Я подошел к нему и спросил, поссорились ли они с Мэри Хадсон. Он предложил мне заправить рубашку. Как всегда, мы, команчи, пробежали последние несколько сотен футов до места, где был припаркован автобус, вопя, толкаясь, пытаясь ухватить друг друга мертвой хваткой, но все мы предчувствовали, что снова пришло время для «Человека, Который Смеется». Когда я мчался по Пятой авеню, кто-то уронил лишний или ненужный свитер, я споткнулся о него и растянулся. Я закончил пробег до автобуса, но лучшие места к тому времени уже были заняты и мне пришлось сесть в середине автобуса. Раздраженный таким положением, я ткнул мальчика, сидевшего справа от меня, локтем в ребра, затем обернулся и посмотреть, как Вождь перешел Пятую. На улице еще не стемнело, но в пять пятнадцать уже смеркалось. Вождь переходил улицу с поднятым воротником, с битами под левой рукой и сосредоточившись на улице. Его черные волосы, расчесанные еще днем, теперь были сухими и развевались. Помню, я желал, чтобы у Вождя нашлись перчатки.

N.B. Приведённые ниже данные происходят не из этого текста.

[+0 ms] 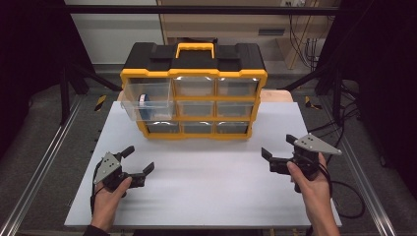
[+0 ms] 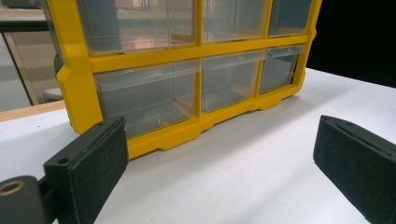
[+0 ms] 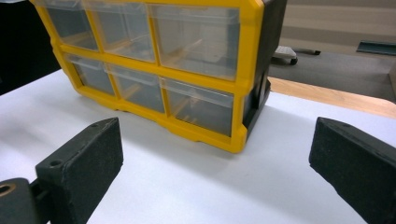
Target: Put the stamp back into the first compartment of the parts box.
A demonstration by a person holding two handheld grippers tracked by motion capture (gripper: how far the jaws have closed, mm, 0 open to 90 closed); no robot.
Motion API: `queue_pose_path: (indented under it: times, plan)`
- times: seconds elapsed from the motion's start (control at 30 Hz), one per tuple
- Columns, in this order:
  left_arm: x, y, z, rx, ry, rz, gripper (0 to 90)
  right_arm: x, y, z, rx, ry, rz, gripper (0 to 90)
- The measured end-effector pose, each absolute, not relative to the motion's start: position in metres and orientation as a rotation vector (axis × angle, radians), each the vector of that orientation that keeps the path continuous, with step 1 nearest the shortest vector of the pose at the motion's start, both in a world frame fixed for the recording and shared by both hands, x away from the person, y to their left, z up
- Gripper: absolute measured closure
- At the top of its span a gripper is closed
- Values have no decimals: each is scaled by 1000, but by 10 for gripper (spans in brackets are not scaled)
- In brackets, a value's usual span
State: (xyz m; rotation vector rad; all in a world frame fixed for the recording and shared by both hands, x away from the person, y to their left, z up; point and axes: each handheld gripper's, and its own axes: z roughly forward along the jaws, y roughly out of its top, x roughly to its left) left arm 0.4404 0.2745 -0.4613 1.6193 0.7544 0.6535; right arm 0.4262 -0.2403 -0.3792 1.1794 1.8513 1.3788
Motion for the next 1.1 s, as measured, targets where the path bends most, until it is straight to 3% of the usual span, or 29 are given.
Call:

В автобусе, как обычно, было тихо, когда он садился в него, во всяком случае, относительно тихо, как в театре, когда начинают тушить свет. Разговоры заканчивались торопливым шепотом или вовсе обрывались. Тем не менее, первое, что сказал нам Вождь, было:
— Хорошо, давайте уймем шум, или никакой истории.
В одно мгновение в автобусе воцарилась абсолютная тишина, лишившая Вождя любой альтернативы, кроме как занять позицию рассказчика. Сделав это, он вынул носовой платок и методично высморкался, ноздря за ноздрей. Мы наблюдали за ним терпеливо и даже с некоторым зрительским интересом. Покончив с носовым платком, он аккуратно сложил его вчетверо и положил в карман. Затем он выдал нам новую главу «Человека, Который Смеется». От начала до конца главы прошло не более пяти минут.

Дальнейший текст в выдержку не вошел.